• [Your task]: Nothing but the lines below between the line holding "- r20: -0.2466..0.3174" and the line holding "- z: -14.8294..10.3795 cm", inclusive, should appear in the answer, each set down exactly.

• [Given information]:

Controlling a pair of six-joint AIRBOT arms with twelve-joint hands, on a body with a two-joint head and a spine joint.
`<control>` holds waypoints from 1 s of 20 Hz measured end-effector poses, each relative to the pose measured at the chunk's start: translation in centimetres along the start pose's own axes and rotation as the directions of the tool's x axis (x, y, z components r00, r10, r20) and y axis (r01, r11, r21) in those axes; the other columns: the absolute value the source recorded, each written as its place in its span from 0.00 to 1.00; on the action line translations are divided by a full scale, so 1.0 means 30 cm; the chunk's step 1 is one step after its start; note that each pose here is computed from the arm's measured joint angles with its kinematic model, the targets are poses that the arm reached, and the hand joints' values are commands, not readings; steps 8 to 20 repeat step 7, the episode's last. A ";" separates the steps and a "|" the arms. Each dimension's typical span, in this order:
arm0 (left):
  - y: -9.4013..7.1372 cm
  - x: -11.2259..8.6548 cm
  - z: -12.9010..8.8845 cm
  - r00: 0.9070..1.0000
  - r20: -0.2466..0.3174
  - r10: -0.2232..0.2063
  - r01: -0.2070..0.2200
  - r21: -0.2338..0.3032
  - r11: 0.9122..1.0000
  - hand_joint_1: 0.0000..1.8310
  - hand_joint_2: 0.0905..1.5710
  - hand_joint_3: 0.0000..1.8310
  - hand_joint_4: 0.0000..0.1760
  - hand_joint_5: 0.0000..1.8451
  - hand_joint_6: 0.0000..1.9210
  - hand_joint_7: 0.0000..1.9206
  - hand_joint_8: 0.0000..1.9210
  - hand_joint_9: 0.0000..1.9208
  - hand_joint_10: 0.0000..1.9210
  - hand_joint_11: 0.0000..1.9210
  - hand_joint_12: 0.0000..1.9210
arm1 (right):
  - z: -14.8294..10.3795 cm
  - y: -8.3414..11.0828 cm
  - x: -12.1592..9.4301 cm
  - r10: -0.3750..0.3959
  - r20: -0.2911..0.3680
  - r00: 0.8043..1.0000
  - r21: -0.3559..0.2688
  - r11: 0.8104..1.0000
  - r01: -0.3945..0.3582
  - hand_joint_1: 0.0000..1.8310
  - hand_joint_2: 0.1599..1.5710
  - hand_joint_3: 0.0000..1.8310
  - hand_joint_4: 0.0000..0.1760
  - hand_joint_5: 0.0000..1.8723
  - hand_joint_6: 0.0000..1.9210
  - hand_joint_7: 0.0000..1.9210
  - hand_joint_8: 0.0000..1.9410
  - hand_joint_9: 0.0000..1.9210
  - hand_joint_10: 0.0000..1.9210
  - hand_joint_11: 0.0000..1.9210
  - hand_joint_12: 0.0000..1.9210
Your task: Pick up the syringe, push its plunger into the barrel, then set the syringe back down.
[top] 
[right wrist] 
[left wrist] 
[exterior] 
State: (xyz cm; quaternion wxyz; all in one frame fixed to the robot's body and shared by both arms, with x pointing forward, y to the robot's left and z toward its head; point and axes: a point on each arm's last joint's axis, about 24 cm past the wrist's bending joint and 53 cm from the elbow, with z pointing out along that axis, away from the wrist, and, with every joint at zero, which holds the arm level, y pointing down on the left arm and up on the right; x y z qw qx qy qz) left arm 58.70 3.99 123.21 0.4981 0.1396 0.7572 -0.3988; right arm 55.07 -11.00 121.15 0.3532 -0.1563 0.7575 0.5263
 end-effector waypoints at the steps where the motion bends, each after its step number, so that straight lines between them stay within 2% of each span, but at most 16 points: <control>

• [Exercise solution]:
  - r20: -0.2466..0.3174
  - r10: -0.2232..0.2063
  - r01: -0.2070..0.2200
  - r21: -0.2338..0.3032
  - r11: 0.9122..1.0000
  - hand_joint_1: 0.0000..1.8310
  - hand_joint_2: 0.0905..1.5710
  - hand_joint_3: 0.0000..1.8310
  - hand_joint_4: 0.0000..0.1760
  - hand_joint_5: 0.0000..1.8451
  - hand_joint_6: 0.0000..1.9210
  - hand_joint_7: 0.0000..1.9206
  - hand_joint_8: 0.0000..1.9210
  - hand_joint_9: 0.0000..1.9208
  - hand_joint_10: 0.0000..1.9210
  - hand_joint_11: 0.0000..1.9210
  - hand_joint_12: 0.0000..1.9210
arm1 (right):
  - z: -14.8294..10.3795 cm

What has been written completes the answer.